Executive summary: We bought a boat! It has headroom. We paid cash. It is a long way away from home. Using a buyer’s broker is a good thing.
Now here’s the story…
The original plan…
As I explained in a previous blog post, we were looking for a Looper boat in the sweet spot of budget (under $100K – $125K), headroom (6’5”+), and length (40’). We had narrowed our possibilities to a couple of models of boats: Bayliner 4087 and Mainship 40, although the Mainship pushed the upper level of budget. The “target” boat on our boat savings tracker was first a Mainship 40 and then a Bayliner 4087 (and then a Bayliner 4788…but that was just dreaming).
To get that headroom at that budget, the boats would necessarily be on the older side…like 20 years or so. The 1990’s rather than the 2000’s.
After we had our exploratory trip to Florida earlier this year, our horizons expanded regarding potential looper boats. Our boat broker, Michael Martin, introduced us to 42 and 44 foot Carvers and Cruiser’s Yachts and a 40’ Meridian.
These boats all had good headroom and the length was still in a good range. They felt great inside, nice and roomy. However, the budget for those boats was in the $160K – $215K range, depending on how new they were. Way over our budget.
But Michael also opened our minds to the possibility of financing. The idea of financing is quite stressful for a couple of Dave Ramsey’s Total Money Makeover followers, but we were more open to it than we had been.
Way back in 2017, Cherie and Chris of Technomadia, wrote a post about how they set up their financing arrangement to make it feel like they didn’t have monthly payments. Basically, they set aside 5 years of payments into an account and just let the auto-payments take care of it. Technomadia showed the details of all the purchase costs and the five years of payments.
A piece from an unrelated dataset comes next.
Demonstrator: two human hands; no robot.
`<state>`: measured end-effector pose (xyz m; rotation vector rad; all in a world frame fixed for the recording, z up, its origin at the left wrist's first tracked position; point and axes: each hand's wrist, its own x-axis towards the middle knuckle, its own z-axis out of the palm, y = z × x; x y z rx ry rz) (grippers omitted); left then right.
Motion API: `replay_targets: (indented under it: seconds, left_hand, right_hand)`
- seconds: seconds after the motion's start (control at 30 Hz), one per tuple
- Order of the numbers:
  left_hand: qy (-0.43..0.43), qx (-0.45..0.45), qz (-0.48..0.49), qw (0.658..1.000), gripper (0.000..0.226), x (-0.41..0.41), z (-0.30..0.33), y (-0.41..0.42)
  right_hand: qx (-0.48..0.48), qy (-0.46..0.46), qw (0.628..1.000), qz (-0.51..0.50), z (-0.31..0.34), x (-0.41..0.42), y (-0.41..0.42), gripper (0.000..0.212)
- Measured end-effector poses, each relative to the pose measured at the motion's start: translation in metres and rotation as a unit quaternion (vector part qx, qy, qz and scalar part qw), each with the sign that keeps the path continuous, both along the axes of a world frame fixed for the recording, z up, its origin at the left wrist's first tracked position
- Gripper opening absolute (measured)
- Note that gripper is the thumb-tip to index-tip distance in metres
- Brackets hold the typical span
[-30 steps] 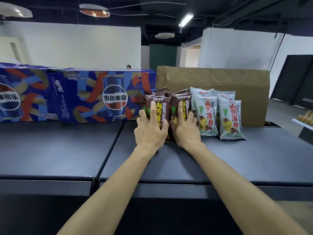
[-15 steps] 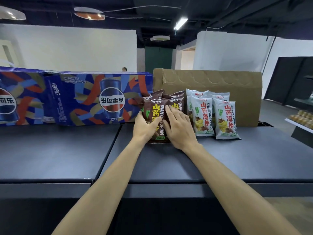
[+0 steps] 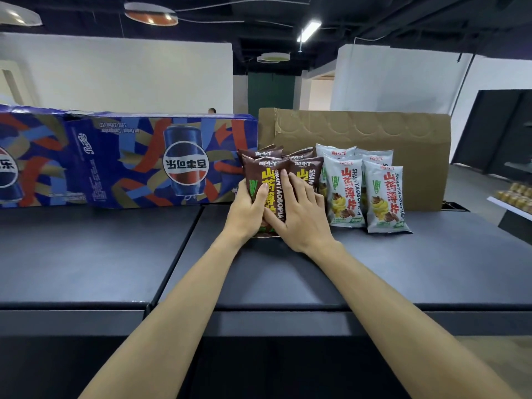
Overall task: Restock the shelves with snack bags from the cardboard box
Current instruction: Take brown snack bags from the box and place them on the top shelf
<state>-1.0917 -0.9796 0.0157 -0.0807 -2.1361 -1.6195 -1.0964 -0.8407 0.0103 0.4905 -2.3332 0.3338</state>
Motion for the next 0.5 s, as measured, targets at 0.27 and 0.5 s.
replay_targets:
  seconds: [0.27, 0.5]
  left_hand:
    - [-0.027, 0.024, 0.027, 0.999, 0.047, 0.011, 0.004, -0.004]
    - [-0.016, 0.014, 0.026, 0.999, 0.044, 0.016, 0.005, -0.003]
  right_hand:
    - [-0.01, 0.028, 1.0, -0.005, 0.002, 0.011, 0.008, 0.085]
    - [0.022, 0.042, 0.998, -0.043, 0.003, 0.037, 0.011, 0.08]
I took their format and made it forward looking. That is, I took their details and made a chart showing the bottom line of how much cash we would need if we bought and financed a boat at various price points…assuming a reserve of cash for 5 years of payments and a reserve of 20% purchase price for repairs.
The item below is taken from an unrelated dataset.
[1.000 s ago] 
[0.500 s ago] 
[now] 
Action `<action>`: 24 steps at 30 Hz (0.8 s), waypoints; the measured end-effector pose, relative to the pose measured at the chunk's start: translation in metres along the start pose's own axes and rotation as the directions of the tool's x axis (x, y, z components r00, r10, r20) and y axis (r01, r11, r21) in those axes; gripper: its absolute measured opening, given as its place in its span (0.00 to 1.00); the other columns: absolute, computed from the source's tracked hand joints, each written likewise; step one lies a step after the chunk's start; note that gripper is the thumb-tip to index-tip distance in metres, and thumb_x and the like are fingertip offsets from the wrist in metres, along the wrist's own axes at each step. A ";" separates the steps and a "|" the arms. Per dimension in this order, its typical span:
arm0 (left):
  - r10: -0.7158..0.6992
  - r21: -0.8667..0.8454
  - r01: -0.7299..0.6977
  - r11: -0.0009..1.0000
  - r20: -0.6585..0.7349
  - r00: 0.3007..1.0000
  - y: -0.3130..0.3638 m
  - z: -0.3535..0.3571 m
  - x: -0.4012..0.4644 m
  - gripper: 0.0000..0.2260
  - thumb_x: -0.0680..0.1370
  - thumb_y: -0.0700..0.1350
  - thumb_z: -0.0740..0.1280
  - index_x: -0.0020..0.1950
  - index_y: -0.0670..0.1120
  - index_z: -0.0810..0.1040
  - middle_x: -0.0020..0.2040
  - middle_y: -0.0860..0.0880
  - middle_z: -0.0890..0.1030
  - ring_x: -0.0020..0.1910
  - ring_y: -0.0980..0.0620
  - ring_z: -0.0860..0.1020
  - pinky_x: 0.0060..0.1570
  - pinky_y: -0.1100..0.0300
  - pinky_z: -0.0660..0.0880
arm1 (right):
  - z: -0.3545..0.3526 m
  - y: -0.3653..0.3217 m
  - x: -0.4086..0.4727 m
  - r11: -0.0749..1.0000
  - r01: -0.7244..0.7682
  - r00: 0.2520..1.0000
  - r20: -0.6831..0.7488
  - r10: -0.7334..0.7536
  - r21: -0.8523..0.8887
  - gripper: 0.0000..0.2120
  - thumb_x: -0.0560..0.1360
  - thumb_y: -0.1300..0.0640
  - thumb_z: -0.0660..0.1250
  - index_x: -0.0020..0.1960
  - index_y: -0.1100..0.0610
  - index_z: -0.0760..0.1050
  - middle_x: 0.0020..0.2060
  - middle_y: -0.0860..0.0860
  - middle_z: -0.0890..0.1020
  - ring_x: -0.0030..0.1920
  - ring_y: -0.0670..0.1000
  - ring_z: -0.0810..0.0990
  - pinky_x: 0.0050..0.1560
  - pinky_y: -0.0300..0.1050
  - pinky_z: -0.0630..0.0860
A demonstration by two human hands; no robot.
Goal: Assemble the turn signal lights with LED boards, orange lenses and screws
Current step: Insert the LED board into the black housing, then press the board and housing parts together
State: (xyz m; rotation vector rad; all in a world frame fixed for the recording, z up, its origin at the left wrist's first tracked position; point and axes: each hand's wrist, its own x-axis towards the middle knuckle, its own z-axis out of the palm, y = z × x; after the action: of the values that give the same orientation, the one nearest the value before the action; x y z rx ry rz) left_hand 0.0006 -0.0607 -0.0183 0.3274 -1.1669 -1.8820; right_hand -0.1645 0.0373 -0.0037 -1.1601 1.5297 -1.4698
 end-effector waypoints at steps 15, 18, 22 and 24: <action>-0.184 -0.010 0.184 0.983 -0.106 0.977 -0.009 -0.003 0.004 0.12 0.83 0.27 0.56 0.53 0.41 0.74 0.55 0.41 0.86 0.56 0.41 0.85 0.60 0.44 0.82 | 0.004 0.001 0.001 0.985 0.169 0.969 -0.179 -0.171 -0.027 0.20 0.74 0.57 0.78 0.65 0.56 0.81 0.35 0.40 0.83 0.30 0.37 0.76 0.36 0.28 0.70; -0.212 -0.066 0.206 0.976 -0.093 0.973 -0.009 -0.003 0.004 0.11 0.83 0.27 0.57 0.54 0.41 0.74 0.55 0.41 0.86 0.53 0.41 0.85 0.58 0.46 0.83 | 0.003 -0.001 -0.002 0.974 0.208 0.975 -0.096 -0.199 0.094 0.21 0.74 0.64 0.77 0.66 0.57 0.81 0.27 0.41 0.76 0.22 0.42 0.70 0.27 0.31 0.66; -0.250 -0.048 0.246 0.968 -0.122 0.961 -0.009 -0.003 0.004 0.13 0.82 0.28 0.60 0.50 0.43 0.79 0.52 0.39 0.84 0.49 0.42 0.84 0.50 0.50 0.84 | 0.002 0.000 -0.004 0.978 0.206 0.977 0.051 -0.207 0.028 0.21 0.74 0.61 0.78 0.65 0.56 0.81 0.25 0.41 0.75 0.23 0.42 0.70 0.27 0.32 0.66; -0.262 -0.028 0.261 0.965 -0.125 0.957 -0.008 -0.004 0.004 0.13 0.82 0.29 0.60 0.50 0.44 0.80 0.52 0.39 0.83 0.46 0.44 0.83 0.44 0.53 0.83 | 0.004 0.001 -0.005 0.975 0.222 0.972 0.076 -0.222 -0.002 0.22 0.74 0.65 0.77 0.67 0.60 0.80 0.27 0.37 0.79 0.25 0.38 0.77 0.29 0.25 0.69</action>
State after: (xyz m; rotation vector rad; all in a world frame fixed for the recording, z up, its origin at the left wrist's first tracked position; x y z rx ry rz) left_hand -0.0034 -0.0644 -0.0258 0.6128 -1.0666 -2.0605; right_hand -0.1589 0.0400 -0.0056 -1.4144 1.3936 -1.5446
From this chart, I could get a handle on how much we could afford if we financed. It was helpful to have this data to not get carried away by ever expanding price points.
For instance, if we wanted to get a $180,000 boat, we’d want to have at least $136K in hand, $36K of which would be for unexpected costs.
The $100,000 Question
So, what did we end up doing? We sold a piece of property this year, and together with the money we had been saving over the past three years, we had enough to start seriously looking at boats. In fact, the money was burning a hole in our pockets!
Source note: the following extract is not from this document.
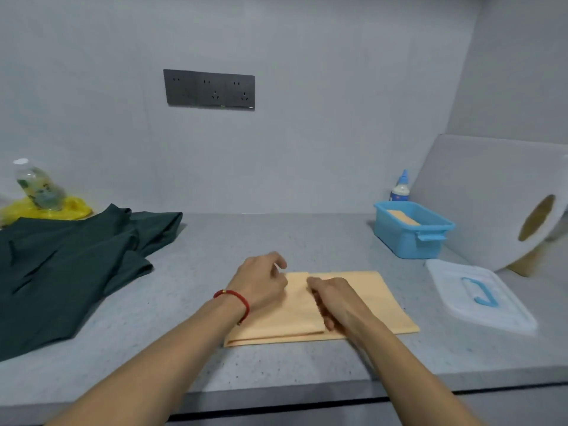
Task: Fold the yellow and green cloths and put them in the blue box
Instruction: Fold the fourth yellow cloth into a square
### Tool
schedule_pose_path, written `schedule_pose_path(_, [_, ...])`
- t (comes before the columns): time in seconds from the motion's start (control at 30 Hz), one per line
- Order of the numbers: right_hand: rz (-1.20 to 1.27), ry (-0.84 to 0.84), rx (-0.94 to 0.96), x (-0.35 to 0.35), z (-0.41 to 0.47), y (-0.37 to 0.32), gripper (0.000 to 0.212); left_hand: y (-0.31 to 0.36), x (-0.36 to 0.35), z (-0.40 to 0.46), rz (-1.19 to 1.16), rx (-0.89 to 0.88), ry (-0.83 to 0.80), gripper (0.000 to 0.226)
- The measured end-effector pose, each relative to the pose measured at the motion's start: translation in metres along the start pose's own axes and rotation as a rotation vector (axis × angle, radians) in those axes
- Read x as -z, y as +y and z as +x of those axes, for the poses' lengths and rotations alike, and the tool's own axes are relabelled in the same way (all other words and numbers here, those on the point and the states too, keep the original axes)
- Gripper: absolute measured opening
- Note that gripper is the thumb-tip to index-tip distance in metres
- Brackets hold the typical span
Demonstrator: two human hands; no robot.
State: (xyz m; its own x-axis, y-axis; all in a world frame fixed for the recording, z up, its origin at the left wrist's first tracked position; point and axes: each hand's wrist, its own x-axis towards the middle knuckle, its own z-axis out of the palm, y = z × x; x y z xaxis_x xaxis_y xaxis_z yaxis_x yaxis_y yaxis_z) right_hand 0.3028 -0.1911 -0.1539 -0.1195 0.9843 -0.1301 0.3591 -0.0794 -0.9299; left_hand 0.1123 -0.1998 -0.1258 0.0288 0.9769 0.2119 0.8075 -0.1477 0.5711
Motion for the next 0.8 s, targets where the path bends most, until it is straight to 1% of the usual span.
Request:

We had a heart-to-heart talk with ourselves. Here’s the question: although the newer, bigger boats were very attractive, were they $100K more attractive? Were the extra 4 feet worth $100K to us?
We had followed the blog of a 2019 Looper couple on a 1999 Bayliner 4087 who ended their trip in Wisconsin, on Lake Superior. The last entry in their blog said the boat would soon be up for sale for another Looper to enjoy. In their pictures, the Captain seemed taller than others, so we wanted to know how he found the headroom.
We contacted them to see what the story was. He was indeed 6’4” and said the boat had worked out just fine for them. They said there were some things they needed to do to the boat before they put it up for sale. He told us the amount he was going to ask for it. The price was on the upper end of what other 4087s were going for at the time, so it dampened our enthusiasm.
Mid-2020, the boat showed up in the AGLCA classified ads, still at the price they had mentioned earlier. We considered flying from the Pacific Northwest out to Wisconsin to take a look at it, but some family medical situations made us decide that it wasn’t the right time to buy a boat. Besides, we didn’t have enough saved for even the financing scenario described above.
In early 2021, the boat showed up on Yachtworld for a reduced asking price. It was right around the time our property sale went through.
It was then that Lance and I had had the heart-to-heart talk. The Bayliner 4087 is really a 35 ft boat with a 5’ cockpit added. The salon is not as spacious as the 40 ft boats that don’t have the cockpit. We really wanted a cockpit. Could we live with a smaller salon?
In the end we decided, yes, we could live with the smaller salon and no, the extra space wasn’t worth an additional $100K to us.
We contacted our broker and made an offer. Ultimately all the inspections, sea-trial and surveys went well enough and we progressed to closing. We got the call yesterday congratulating us on our new-to-us boat!
So, for all the Yachtworld surfing we did and despite looking at bigger and newer boats, in the end we ended up with exactly what we had in mind at the beginning: a boat with headroom, around 40′ long and under $100K. Go figure!
More on the boat buying process and our plans in another post.